Borrowing from Lean Six Sigma concepts, the IPM process is molded to help facilitate and make the decision making process faster and more efficient. Whether an organization needs to respond to the changing business climate or evaluate a potential opportunity, the IPM process lends itself well due to its inherent flexibility.
At the heart of the integrated performance management process are two elements critical to its success: integrity of the process, and its successful deployment. With the massive amounts of data being made available in large organizations to improve processes, it seems necessary that an IPM process be strategically implemented and carefully deployed in order to make those sound decisions and assessments.
So what does integrated performance management focus on? It centers on integrating business divisions to make operations run smoothly, taking tasks normally isolated within these areas and broadening their reach to improve the overall functioning of a business. Instead of a task, such as budgeting, being relegated to a one-time event, it becomes a monthly or continuous process.
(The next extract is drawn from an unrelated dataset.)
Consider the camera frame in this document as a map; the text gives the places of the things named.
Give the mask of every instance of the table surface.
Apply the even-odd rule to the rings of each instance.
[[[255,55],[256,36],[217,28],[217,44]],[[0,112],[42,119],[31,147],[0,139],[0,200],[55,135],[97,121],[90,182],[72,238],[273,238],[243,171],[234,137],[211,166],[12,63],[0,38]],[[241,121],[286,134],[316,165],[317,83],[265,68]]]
Ultimately, the tasks within an IPM process can be linked to improvement projects and overall operations. A well-run IPM cycle can effectively help management evaluate current markets and operations against forecasts.
Generally speaking, there are four components to an IPM cycle:
1. Operating Strategy: This is a starting point that outlines the financial resources such as Profit & Loss, Balance Sheet, and Cash Flow to help guide decision making and where to allocate investments and resources in order to meet business goals.
2. Improvement Projects: As the action plan for IPM, the projects outlined here will yield objectives that drive improvement, and are measurable performance targets.
3. Budget and Forecasts: This area balances market insights and the operational situation into rolling 18 to 24 month forecasts, and provides a stronger framework for being able to respond to the ever-changing and variable business climate.
4. Performance: This area compares the current financial forecast information against existing forecasts and targets, and helps determine whether an operating strategy needs to be changed.
When performed correctly, IPM should deliver business value by improving communication throughout the organization, as well as reduce lag time normally associated with siloed activities performed within organizations and companies, delivering important data to help make critical decisions within hours as opposed to weeks or months. The end result is an agile organization able to respond to opportunities and make important changes necessary for business success.